DATASET EXTRACT =
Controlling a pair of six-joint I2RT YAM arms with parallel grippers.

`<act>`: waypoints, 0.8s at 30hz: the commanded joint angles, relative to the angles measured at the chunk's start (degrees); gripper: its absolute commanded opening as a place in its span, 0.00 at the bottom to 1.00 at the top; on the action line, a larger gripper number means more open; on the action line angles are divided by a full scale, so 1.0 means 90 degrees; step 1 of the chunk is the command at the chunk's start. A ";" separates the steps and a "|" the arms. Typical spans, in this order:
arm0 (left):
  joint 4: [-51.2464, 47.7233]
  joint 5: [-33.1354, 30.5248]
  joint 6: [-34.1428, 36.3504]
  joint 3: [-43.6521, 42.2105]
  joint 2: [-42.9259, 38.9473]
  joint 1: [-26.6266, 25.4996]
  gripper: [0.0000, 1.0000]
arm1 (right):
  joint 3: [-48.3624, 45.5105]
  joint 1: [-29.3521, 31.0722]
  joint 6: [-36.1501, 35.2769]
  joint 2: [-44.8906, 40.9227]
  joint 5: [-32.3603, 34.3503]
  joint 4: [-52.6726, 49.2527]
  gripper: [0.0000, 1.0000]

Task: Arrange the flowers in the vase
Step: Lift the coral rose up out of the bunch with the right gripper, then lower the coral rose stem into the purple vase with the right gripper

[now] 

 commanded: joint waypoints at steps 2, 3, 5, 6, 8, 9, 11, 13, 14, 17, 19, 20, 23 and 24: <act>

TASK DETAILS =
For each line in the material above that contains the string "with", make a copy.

SOLUTION TO THIS PROBLEM =
Controlling a pair of six-joint I2RT YAM arms with parallel grippers.
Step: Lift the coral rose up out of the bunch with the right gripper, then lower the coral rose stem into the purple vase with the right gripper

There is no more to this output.